● **The problem**:
Only one stretch of the listing below is wanted: every line from the first to the line containing "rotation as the", set down exactly.

● **Supplied information**:

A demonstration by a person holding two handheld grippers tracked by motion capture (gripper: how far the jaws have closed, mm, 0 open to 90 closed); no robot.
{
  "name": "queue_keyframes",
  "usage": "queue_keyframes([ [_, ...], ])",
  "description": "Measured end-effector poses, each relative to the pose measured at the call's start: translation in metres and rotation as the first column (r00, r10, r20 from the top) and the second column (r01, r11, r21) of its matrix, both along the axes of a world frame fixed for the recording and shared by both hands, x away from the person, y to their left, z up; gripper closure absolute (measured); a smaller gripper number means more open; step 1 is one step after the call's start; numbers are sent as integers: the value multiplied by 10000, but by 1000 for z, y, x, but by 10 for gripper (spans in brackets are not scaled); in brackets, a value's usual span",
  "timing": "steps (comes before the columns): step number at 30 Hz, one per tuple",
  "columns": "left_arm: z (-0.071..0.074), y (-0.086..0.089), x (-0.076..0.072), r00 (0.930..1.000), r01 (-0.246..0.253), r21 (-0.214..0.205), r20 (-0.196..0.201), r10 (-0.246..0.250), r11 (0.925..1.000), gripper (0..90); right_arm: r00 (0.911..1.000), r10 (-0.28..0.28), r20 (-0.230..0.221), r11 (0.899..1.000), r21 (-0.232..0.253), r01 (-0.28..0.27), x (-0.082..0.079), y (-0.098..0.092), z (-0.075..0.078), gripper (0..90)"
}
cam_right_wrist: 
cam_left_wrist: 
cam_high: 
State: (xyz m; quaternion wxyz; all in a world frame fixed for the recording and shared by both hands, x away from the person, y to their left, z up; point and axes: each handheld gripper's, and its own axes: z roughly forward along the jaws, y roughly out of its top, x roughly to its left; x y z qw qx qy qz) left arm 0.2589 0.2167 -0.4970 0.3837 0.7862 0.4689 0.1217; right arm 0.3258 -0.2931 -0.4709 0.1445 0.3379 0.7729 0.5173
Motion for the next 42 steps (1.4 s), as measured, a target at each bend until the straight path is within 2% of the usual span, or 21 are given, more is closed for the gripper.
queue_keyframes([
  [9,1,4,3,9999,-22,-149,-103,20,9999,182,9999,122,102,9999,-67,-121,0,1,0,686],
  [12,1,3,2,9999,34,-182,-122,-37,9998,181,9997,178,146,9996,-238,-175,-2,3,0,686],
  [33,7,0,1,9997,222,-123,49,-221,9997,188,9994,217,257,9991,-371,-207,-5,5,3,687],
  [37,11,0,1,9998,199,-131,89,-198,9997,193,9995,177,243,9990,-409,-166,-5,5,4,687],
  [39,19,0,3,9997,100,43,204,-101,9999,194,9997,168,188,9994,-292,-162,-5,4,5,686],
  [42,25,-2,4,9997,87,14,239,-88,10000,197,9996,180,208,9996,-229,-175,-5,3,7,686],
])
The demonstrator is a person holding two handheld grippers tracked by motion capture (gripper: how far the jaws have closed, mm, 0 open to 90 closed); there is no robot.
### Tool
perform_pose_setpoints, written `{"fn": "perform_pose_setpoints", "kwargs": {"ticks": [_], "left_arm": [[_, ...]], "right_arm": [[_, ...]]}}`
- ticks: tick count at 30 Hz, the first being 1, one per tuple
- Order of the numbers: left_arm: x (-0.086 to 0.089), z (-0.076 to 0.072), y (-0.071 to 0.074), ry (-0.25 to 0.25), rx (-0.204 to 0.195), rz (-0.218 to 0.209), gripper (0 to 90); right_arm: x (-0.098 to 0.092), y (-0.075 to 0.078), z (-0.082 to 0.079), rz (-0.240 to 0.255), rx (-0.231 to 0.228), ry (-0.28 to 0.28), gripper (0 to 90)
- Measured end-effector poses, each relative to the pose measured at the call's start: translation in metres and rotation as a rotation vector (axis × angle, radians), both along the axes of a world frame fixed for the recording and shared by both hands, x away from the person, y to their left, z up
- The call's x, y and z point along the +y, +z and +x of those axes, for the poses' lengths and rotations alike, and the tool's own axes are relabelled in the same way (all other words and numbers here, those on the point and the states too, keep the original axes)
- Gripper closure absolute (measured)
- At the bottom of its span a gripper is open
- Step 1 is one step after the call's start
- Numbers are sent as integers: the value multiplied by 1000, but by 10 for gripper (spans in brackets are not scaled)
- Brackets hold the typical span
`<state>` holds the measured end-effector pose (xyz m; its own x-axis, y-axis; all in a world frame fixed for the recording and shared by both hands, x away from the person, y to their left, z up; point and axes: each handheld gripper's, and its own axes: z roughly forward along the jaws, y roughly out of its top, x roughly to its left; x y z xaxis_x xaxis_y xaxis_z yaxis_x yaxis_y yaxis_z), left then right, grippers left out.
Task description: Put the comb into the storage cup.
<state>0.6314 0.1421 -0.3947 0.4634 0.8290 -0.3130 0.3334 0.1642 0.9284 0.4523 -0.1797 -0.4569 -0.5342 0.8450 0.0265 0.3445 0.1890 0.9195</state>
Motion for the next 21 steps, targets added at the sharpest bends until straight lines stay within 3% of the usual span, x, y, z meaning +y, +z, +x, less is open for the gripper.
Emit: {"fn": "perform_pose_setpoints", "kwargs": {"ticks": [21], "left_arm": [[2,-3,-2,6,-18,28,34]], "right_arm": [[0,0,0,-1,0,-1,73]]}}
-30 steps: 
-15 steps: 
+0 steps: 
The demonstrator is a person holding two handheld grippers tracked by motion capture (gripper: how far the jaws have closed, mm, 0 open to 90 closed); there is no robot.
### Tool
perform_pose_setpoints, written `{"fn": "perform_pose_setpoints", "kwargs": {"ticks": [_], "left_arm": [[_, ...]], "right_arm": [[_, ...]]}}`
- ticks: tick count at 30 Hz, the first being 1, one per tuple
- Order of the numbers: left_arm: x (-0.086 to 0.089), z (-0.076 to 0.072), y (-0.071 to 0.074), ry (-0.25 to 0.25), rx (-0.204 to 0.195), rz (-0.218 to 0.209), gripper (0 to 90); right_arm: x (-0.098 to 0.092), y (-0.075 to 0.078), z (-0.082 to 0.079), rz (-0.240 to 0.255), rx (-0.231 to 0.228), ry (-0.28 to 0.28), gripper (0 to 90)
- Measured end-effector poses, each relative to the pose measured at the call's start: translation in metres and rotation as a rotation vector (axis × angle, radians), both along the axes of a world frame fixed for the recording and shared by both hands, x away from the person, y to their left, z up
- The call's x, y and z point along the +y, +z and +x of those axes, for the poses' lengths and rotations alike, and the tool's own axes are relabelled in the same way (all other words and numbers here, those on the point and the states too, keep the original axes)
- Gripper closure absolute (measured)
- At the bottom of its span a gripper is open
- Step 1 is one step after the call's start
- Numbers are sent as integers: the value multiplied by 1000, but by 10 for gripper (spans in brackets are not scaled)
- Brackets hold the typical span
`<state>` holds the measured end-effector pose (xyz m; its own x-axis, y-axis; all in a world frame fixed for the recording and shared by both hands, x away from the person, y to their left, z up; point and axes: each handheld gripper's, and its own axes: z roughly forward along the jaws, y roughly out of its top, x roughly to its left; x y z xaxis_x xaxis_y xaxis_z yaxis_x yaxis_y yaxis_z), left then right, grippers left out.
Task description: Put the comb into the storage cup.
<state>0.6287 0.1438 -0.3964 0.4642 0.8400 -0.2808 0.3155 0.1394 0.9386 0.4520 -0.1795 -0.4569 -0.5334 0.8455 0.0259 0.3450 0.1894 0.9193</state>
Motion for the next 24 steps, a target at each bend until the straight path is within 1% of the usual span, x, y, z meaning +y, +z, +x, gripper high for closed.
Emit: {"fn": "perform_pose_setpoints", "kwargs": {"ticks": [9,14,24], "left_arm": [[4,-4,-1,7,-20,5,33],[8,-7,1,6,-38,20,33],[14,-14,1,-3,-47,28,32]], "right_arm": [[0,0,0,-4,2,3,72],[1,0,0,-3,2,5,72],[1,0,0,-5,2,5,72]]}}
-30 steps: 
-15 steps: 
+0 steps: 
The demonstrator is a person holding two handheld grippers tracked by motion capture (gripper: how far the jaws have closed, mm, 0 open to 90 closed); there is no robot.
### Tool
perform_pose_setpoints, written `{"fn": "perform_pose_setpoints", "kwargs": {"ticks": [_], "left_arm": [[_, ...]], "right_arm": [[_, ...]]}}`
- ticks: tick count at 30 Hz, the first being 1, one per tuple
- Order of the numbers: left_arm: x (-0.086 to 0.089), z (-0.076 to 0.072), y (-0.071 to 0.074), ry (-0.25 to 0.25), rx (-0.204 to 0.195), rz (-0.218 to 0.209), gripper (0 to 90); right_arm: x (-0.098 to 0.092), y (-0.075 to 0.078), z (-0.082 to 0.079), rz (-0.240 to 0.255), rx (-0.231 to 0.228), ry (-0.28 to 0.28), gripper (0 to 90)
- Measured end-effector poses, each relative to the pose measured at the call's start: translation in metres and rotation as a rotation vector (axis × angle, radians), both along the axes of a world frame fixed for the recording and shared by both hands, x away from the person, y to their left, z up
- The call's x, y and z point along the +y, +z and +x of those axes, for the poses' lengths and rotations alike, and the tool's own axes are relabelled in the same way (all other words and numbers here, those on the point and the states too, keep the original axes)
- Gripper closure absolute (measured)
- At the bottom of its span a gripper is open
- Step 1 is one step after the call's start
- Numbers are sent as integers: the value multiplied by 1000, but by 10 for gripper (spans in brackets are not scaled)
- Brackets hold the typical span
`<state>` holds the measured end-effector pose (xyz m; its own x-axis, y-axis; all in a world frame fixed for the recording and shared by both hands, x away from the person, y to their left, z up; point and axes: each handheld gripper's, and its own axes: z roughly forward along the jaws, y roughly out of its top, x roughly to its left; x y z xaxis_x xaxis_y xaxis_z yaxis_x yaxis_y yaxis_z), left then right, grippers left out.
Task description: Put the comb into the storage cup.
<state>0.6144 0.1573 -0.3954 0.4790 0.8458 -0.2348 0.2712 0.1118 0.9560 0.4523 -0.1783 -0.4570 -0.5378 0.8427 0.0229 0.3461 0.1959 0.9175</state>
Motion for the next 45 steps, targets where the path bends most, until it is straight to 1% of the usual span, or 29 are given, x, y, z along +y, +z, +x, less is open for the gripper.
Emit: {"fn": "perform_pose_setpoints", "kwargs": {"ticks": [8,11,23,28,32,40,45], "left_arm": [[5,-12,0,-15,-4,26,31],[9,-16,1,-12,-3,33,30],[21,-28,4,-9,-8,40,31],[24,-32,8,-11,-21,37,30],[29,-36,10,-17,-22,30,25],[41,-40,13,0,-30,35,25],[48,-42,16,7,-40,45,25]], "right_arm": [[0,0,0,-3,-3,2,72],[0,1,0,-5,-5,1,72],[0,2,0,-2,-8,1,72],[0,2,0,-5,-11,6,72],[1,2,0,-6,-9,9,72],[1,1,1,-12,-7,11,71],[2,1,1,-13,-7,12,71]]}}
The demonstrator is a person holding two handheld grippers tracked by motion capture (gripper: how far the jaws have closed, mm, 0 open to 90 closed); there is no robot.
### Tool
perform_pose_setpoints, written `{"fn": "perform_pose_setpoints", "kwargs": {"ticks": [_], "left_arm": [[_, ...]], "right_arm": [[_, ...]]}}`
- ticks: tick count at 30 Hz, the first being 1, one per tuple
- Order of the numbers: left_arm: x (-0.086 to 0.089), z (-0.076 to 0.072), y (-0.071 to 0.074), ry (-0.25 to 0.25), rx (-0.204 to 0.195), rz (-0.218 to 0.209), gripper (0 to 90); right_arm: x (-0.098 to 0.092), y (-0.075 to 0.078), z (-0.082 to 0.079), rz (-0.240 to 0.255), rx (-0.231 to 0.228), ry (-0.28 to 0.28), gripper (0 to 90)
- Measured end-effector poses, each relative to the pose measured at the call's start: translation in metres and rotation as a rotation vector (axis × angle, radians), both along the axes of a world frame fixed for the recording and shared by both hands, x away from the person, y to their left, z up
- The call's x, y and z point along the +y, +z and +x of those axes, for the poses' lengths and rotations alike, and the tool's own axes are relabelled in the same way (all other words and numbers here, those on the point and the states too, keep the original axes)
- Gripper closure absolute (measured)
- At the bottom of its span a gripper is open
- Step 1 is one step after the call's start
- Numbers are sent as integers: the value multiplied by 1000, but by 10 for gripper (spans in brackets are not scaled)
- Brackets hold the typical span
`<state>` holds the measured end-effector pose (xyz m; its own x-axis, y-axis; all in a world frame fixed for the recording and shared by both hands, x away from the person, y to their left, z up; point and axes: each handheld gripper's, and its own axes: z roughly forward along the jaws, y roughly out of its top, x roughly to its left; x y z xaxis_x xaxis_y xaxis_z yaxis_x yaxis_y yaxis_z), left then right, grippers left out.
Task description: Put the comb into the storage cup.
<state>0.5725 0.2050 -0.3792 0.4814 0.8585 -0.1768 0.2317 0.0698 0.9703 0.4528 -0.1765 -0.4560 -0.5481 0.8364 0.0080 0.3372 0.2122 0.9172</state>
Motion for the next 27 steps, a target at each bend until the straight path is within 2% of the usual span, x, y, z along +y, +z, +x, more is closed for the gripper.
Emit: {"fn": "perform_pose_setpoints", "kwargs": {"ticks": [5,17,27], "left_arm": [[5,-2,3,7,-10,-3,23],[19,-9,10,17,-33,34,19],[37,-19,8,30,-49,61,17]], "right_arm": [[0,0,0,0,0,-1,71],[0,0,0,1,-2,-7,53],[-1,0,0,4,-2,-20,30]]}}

● **Finished task**:
A demonstration by a person holding two handheld grippers tracked by motion capture (gripper: how far the jaws have closed, mm, 0 open to 90 closed); no robot.
{
  "name": "queue_keyframes",
  "usage": "queue_keyframes([ [_, ...], ])",
  "description": "Measured end-effector poses, each relative to the pose measured at the call's start: translation in metres and rotation as the first column (r00, r10, r20 from the top) and the second column (r01, r11, r21) of its matrix, both along the axes of a world frame fixed for the recording and shared by both hands, x away from the person, y to their left, z up; gripper closure absolute (measured); a smaller gripper number means more open; step 1 is one step after the call's start; numbers are sent as integers: the value multiplied by 10000, but by 1000 for z, y, x, but by 10 for gripper (spans in brackets are not scaled); in brackets, a value's usual span",

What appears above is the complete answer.